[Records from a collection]
##############################

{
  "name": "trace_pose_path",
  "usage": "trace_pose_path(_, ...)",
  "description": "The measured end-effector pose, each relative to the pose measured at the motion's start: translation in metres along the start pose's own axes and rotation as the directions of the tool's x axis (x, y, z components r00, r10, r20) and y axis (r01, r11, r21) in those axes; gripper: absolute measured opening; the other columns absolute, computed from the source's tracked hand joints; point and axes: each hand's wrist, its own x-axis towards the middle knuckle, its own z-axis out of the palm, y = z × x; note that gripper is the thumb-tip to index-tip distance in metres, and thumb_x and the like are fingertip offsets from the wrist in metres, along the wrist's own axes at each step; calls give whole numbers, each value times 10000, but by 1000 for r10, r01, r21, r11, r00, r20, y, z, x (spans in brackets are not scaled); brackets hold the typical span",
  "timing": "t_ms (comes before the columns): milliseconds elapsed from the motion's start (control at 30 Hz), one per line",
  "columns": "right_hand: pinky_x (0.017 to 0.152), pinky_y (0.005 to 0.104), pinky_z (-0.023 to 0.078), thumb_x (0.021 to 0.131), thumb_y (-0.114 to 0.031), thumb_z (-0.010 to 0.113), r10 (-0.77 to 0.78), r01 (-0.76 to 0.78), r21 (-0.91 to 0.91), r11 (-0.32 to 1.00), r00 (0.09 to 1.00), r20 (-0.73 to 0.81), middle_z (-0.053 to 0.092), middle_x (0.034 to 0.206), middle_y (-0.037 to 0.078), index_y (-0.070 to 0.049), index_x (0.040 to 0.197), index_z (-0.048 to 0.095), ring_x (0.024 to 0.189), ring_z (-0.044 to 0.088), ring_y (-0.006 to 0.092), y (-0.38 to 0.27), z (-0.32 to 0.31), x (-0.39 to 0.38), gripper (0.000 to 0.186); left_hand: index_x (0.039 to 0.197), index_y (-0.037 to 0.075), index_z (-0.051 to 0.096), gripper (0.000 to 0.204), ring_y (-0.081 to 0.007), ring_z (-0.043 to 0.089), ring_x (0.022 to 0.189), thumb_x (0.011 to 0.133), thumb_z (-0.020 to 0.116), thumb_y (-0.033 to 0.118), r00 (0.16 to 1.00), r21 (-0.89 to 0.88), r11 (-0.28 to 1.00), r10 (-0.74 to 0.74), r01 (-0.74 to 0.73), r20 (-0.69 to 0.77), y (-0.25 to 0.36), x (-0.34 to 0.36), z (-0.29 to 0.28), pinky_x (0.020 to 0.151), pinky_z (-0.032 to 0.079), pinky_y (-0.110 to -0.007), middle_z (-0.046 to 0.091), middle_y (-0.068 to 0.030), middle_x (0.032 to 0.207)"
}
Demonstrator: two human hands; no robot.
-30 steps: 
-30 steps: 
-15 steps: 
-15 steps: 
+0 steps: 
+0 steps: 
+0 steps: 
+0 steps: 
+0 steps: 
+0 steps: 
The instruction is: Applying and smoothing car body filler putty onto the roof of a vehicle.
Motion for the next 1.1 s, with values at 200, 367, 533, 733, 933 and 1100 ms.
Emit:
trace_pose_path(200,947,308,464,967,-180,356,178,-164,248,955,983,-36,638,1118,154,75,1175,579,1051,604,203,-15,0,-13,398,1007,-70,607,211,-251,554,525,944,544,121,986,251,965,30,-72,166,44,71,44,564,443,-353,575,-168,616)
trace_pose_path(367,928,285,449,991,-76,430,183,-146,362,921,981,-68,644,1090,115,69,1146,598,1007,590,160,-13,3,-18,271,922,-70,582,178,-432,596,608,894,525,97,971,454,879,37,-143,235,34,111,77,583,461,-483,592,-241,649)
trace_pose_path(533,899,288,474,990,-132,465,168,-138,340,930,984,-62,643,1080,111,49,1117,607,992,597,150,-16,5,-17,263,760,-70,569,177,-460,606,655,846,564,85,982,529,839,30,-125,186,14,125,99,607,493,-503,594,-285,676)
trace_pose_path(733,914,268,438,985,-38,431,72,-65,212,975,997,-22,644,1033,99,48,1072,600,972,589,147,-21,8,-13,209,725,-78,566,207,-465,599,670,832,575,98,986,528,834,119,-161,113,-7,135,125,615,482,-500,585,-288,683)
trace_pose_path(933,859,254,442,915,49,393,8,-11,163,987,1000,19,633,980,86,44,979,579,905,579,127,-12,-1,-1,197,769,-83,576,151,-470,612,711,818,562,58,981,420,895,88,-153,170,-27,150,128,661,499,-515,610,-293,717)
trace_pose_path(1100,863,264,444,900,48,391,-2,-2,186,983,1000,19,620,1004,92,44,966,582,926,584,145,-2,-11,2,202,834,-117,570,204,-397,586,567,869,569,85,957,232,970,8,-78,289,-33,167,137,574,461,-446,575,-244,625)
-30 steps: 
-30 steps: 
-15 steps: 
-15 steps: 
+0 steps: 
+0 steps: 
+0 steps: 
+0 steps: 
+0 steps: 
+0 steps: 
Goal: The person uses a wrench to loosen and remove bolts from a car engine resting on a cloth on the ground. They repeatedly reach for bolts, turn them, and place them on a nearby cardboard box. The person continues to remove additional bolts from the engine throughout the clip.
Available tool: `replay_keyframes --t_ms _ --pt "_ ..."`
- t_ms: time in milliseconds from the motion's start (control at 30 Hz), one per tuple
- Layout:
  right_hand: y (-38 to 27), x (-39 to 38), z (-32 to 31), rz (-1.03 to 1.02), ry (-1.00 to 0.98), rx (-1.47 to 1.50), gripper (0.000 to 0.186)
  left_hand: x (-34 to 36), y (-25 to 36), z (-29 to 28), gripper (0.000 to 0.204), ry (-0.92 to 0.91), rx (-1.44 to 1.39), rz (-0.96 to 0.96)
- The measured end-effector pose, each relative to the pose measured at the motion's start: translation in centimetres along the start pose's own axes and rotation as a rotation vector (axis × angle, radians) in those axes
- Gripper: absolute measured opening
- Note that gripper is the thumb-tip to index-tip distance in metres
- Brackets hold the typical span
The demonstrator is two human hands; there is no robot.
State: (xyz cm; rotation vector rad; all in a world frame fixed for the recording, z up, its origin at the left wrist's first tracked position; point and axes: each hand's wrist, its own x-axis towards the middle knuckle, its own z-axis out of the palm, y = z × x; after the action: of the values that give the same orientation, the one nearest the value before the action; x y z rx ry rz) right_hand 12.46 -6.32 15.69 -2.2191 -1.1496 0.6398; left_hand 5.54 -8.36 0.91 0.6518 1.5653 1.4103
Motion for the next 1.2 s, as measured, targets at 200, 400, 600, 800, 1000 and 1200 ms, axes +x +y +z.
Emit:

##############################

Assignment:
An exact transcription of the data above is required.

Written response:
{
  "name": "trace_pose_path",
  "usage": "trace_pose_path(_, ...)",
  "description": "The measured end-effector pose, each relative to the pose measured at the motion's start: translation in metres along the start pose's own axes and rotation as the directions of the tool's x axis (x, y, z components r00, r10, r20) and y axis (r01, r11, r21) in those axes; gripper: absolute measured opening; the other columns absolute, computed from the source's tracked hand joints; point and axes: each hand's wrist, its own x-axis towards the middle knuckle, its own z-axis out of the palm, y = z × x; note that gripper is the thumb-tip to index-tip distance in metres, and thumb_x and the like are fingertip offsets from the wrist in metres, along the wrist's own axes at each step; calls give whole numbers, each value times 10000, but by 1000 for r10, r01, r21, r11, r00, r20, y, z, x (spans in brackets are not scaled); brackets hold the typical span",
  "timing": "t_ms (comes before the columns): milliseconds elapsed from the motion's start (control at 30 Hz), one per line",
  "columns": "right_hand: pinky_x (0.017 to 0.152), pinky_y (0.005 to 0.104), pinky_z (-0.023 to 0.078), thumb_x (0.021 to 0.131), thumb_y (-0.114 to 0.031), thumb_z (-0.010 to 0.113), r10 (-0.77 to 0.78), r01 (-0.76 to 0.78), r21 (-0.91 to 0.91), r11 (-0.32 to 1.00), r00 (0.09 to 1.00), r20 (-0.73 to 0.81), middle_z (-0.053 to 0.092), middle_x (0.034 to 0.206), middle_y (-0.037 to 0.078), index_y (-0.070 to 0.049), index_x (0.040 to 0.197), index_z (-0.048 to 0.095), ring_x (0.024 to 0.189), ring_z (-0.044 to 0.088), ring_y (-0.006 to 0.092), y (-0.38 to 0.27), z (-0.32 to 0.31), x (-0.39 to 0.38), gripper (0.000 to 0.186); left_hand: index_x (0.039 to 0.197), index_y (-0.037 to 0.075), index_z (-0.051 to 0.096), gripper (0.000 to 0.204), ring_y (-0.081 to 0.007), ring_z (-0.043 to 0.089), ring_x (0.022 to 0.189), thumb_x (0.011 to 0.133), thumb_z (-0.020 to 0.116), thumb_y (-0.033 to 0.118), r00 (0.16 to 1.00), r21 (-0.89 to 0.88), r11 (-0.28 to 1.00), r10 (-0.74 to 0.74), r01 (-0.74 to 0.73), r20 (-0.69 to 0.77), y (-0.25 to 0.36), x (-0.34 to 0.36), z (-0.29 to 0.28), pinky_x (0.020 to 0.151), pinky_z (-0.032 to 0.079), pinky_y (-0.110 to -0.007), middle_z (-0.046 to 0.091), middle_y (-0.068 to 0.030), middle_x (0.032 to 0.207)"
}
Demonstrator: two human hands; no robot.
-30 steps: 
-30 steps: 
-15 steps: 
-15 steps: 
+0 steps: 
+0 steps: 
+0 steps: 
+0 steps: 
+0 steps: 
+0 steps: 
The instruction is: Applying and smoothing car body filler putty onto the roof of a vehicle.
Motion for the next 1.1 s, with values at 200, 367, 533, 733, 933 and 1100 ms.
Emit:
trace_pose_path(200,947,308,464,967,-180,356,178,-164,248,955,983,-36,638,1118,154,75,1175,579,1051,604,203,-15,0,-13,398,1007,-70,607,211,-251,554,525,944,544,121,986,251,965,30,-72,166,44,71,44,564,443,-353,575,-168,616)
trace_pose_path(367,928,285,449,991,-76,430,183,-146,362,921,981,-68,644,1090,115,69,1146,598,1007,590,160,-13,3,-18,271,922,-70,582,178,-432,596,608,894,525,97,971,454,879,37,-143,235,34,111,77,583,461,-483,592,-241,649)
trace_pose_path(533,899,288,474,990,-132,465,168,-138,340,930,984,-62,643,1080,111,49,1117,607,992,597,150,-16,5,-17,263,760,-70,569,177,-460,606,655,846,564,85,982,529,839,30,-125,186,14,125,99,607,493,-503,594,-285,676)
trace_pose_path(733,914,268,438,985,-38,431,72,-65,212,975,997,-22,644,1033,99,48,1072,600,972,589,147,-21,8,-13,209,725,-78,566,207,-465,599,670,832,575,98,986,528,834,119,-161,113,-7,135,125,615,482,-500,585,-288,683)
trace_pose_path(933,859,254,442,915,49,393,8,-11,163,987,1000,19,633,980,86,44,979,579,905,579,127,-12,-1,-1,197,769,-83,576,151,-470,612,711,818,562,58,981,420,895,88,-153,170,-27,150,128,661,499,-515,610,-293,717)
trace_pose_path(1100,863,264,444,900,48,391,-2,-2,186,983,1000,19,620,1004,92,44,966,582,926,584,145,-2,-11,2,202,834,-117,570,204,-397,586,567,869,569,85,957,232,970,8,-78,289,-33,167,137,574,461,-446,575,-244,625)
-30 steps: 
-30 steps: 
-15 steps: 
-15 steps: 
+0 steps: 
+0 steps: 
+0 steps: 
+0 steps: 
+0 steps: 
+0 steps: 
Goal: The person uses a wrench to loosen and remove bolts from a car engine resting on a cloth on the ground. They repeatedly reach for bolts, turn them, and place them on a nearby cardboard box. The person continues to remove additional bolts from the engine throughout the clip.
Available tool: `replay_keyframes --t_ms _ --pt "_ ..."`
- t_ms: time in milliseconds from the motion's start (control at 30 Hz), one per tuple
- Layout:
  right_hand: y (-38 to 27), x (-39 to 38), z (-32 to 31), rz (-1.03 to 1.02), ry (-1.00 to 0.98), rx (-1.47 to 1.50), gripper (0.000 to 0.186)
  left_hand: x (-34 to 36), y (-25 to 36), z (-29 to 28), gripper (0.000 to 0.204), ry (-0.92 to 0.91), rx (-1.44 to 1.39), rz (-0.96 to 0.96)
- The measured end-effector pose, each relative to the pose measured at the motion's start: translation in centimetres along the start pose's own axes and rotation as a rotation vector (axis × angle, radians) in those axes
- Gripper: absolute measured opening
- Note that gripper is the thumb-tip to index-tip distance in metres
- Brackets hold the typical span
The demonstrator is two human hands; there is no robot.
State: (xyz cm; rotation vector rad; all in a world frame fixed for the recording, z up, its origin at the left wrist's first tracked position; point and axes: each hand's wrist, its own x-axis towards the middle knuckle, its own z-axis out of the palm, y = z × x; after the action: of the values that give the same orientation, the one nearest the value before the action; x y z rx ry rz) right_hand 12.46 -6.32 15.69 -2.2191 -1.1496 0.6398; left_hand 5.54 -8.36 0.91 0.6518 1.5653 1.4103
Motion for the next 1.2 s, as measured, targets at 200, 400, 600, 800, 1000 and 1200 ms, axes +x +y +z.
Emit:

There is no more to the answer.